The evolution of a non-autonomous chaotic system under non-periodic forcing: a climate change example

TL;DR

This paper introduces the concept of an evolution set to better understand the mid-term climate behavior of nonlinear Earth System models under non-periodic forcing, highlighting implications for climate projection methods.

Contribution

It proposes the evolution set as a new tool to analyze climate model states, linking initial condition uncertainty and external forcing rate to convergence times and model predictability.

Findings

Introduction of the evolution set concept.

Analysis of convergence times related to initial conditions.

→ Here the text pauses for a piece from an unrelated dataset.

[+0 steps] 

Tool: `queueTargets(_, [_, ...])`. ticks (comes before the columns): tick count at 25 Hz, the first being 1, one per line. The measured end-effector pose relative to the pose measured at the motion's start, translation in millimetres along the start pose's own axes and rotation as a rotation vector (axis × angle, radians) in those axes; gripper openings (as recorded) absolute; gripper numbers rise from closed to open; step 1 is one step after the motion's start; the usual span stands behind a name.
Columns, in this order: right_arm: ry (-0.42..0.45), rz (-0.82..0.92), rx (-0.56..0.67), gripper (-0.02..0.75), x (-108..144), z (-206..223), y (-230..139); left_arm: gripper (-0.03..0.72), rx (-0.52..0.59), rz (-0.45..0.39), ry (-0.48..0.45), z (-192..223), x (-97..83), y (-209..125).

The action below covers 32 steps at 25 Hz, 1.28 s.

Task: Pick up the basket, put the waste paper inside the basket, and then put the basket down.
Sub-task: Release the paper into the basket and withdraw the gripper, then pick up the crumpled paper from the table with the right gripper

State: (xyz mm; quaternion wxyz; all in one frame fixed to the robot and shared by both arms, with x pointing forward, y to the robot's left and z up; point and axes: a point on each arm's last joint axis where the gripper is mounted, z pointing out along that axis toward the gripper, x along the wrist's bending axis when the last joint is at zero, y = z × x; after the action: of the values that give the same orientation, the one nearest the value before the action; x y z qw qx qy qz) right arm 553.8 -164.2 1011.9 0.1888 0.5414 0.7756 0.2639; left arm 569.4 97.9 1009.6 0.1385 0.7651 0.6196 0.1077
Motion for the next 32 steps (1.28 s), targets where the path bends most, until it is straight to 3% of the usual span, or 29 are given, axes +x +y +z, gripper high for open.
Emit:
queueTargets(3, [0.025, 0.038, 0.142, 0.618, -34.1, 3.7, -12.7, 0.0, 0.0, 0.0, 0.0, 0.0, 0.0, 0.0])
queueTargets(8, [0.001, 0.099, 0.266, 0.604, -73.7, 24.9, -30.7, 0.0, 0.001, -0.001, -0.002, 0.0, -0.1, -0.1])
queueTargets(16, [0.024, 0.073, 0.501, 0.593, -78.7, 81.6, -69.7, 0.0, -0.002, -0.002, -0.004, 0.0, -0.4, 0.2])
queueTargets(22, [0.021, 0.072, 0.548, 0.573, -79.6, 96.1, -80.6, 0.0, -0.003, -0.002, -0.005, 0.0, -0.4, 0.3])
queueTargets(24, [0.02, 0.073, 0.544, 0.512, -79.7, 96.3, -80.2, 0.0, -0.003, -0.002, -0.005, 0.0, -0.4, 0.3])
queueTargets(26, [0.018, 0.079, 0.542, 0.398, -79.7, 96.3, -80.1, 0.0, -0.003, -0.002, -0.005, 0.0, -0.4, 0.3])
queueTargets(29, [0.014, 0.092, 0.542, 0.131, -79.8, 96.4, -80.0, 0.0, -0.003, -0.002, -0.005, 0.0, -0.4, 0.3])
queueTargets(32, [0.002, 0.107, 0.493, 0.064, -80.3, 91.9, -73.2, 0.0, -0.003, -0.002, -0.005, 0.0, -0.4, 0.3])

Implications for climate model ensemble design.

Abstract

Complex Earth System Models are widely utilised to make conditional statements about the future climate under some assumptions about changes in future atmospheric greenhouse gas concentrations; these statements are often referred to as climate projections. The models themselves are high-dimensional nonlinear systems and it is common to discuss their behaviour in terms of attractors and low-dimensional nonlinear systems such as the canonical Lorenz `63 system. In a non-autonomous situation, for instance due to anthropogenic climate change, the relevant object is sometimes considered to be the pullback or snapshot attractor. The pullback attractor, however, is a collection of {\em all} plausible states of the system at a given time and therefore does not take into consideration our knowledge of the current state of the Earth System when making climate projections, and are therefore not very informative regarding annual to multi-decadal climate projections. In this article, we approach the problem of measuring and interpreting the mid-term climate of a model by using a low-dimensional, climate-like, nonlinear system with three timescales of variability, and non-periodic forcing. We introduce the concept of an {\em evolution set} which is dependent on the starting state of the system, and explore its links to different types of initial condition uncertainty and the rate of external forcing. We define the {\em convergence time} as the time that it takes for the distribution of one of the dependent variables to lose memory of its initial conditions. We suspect a connection between convergence times and the classical concept of mixing times but the precise nature of this connection needs to be explored. These results have implications for the design of influential climate and Earth System Model ensembles, and raise a number of issues of mathematical interest.